* Brief: In full and word for word, give the records again.

* Stored records:
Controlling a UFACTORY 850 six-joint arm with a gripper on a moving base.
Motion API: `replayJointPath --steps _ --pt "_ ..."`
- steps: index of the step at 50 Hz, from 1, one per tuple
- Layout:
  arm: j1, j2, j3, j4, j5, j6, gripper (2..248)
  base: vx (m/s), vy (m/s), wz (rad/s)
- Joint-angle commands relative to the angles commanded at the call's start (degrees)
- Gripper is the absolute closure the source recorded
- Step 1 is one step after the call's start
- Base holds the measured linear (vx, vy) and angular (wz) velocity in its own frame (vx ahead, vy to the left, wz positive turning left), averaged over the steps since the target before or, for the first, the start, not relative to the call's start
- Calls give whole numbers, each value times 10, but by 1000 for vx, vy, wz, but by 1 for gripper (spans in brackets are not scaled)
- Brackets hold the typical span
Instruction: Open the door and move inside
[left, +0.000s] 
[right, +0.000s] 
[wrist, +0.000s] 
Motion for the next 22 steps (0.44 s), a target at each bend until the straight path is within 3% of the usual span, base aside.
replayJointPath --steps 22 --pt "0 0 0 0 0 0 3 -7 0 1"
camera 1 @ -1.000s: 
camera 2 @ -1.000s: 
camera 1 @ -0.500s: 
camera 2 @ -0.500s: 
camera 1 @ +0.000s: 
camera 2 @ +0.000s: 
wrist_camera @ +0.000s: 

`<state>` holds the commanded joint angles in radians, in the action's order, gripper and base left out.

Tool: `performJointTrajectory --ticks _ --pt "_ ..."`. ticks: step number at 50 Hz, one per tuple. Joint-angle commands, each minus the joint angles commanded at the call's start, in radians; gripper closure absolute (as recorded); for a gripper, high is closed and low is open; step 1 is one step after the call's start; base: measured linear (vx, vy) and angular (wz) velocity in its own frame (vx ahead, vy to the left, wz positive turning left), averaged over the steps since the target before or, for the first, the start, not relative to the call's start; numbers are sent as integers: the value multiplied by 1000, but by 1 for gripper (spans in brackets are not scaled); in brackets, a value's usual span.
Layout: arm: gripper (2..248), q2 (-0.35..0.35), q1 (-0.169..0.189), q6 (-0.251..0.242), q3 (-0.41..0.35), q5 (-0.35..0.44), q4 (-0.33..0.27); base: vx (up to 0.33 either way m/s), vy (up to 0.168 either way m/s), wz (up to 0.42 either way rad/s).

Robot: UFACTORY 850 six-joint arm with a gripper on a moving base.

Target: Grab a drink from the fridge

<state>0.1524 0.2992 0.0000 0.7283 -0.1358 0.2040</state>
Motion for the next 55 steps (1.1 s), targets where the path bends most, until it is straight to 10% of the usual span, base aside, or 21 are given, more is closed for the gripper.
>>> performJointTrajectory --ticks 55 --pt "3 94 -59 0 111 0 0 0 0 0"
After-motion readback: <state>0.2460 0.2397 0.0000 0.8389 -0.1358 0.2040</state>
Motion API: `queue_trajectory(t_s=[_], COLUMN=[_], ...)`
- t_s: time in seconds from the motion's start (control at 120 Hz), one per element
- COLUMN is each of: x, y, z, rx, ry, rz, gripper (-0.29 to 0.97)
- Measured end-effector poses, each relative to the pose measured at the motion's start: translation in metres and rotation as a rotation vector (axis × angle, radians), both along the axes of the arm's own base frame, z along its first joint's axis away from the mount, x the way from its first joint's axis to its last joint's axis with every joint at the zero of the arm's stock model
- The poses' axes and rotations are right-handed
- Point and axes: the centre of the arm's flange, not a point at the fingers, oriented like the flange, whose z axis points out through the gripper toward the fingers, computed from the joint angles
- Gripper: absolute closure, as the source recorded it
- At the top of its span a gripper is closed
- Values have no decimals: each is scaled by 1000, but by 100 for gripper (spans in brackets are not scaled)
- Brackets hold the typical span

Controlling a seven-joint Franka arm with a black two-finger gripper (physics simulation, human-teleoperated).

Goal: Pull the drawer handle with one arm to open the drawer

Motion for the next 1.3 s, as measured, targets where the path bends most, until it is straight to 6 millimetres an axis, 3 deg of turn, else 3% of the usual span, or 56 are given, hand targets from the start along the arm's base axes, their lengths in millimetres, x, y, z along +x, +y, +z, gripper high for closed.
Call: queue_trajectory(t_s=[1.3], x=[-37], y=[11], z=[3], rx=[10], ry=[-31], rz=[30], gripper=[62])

* Expected answer:
Controlling a UFACTORY 850 six-joint arm with a gripper on a moving base.
Motion API: `replayJointPath --steps _ --pt "_ ..."`
- steps: index of the step at 50 Hz, from 1, one per tuple
- Layout:
  arm: j1, j2, j3, j4, j5, j6, gripper (2..248)
  base: vx (m/s), vy (m/s), wz (rad/s)
- Joint-angle commands relative to the angles commanded at the call's start (degrees)
- Gripper is the absolute closure the source recorded
- Step 1 is one step after the call's start
- Base holds the measured linear (vx, vy) and angular (wz) velocity in its own frame (vx ahead, vy to the left, wz positive turning left), averaged over the steps since the target before or, for the first, the start, not relative to the call's start
- Calls give whole numbers, each value times 10, but by 1000 for vx, vy, wz, but by 1 for gripper (spans in brackets are not scaled)
- Brackets hold the typical span
Instruction: Open the door and move inside
[left, +0.000s] 
[right, +0.000s] 
[wrist, +0.000s] 
Motion for the next 22 steps (0.44 s), a target at each bend until the straight path is within 3% of the usual span, base aside.
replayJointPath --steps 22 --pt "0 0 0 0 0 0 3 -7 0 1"
camera 1 @ -1.000s: 
camera 2 @ -1.000s: 
camera 1 @ -0.500s: 
camera 2 @ -0.500s: 
camera 1 @ +0.000s: 
camera 2 @ +0.000s: 
wrist_camera @ +0.000s: 

`<state>` holds the commanded joint angles in radians, in the action's order, gripper and base left out.

Tool: `performJointTrajectory --ticks _ --pt "_ ..."`. ticks: step number at 50 Hz, one per tuple. Joint-angle commands, each minus the joint angles commanded at the call's start, in radians; gripper closure absolute (as recorded); for a gripper, high is closed and low is open; step 1 is one step after the call's start; base: measured linear (vx, vy) and angular (wz) velocity in its own frame (vx ahead, vy to the left, wz positive turning left), averaged over the steps since the target before or, for the first, the start, not relative to the call's start; numbers are sent as integers: the value multiplied by 1000, but by 1 for gripper (spans in brackets are not scaled); in brackets, a value's usual span.
Layout: arm: gripper (2..248), q2 (-0.35..0.35), q1 (-0.169..0.189), q6 (-0.251..0.242), q3 (-0.41..0.35), q5 (-0.35..0.44), q4 (-0.33..0.27); base: vx (up to 0.33 either way m/s), vy (up to 0.168 either way m/s), wz (up to 0.42 either way rad/s).

Robot: UFACTORY 850 six-joint arm with a gripper on a moving base.

Target: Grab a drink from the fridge

<state>0.1524 0.2992 0.0000 0.7283 -0.1358 0.2040</state>
Motion for the next 55 steps (1.1 s), targets where the path bends most, until it is straight to 10% of the usual span, base aside, or 21 are given, more is closed for the gripper.
>>> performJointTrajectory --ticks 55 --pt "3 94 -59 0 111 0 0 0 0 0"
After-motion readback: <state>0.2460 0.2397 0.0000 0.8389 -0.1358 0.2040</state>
Motion API: `queue_trajectory(t_s=[_], COLUMN=[_], ...)`
- t_s: time in seconds from the motion's start (control at 120 Hz), one per element
- COLUMN is each of: x, y, z, rx, ry, rz, gripper (-0.29 to 0.97)
- Measured end-effector poses, each relative to the pose measured at the motion's start: translation in metres and rotation as a rotation vector (axis × angle, radians), both along the axes of the arm's own base frame, z along its first joint's axis away from the mount, x the way from its first joint's axis to its last joint's axis with every joint at the zero of the arm's stock model
- The poses' axes and rotations are right-handed
- Point and axes: the centre of the arm's flange, not a point at the fingers, oriented like the flange, whose z axis points out through the gripper toward the fingers, computed from the joint angles
- Gripper: absolute closure, as the source recorded it
- At the top of its span a gripper is closed
- Values have no decimals: each is scaled by 1000, but by 100 for gripper (spans in brackets are not scaled)
- Brackets hold the typical span

Controlling a seven-joint Franka arm with a black two-finger gripper (physics simulation, human-teleoperated).

Goal: Pull the drawer handle with one arm to open the drawer

Motion for the next 1.3 s, as measured, targets where the path bends most, until it is straight to 6 millimetres an axis, 3 deg of turn, else 3% of the usual span, or 56 are given, hand targets from the start along the arm's base axes, their lengths in millimetres, x, y, z along +x, +y, +z, gripper high for closed.
Call: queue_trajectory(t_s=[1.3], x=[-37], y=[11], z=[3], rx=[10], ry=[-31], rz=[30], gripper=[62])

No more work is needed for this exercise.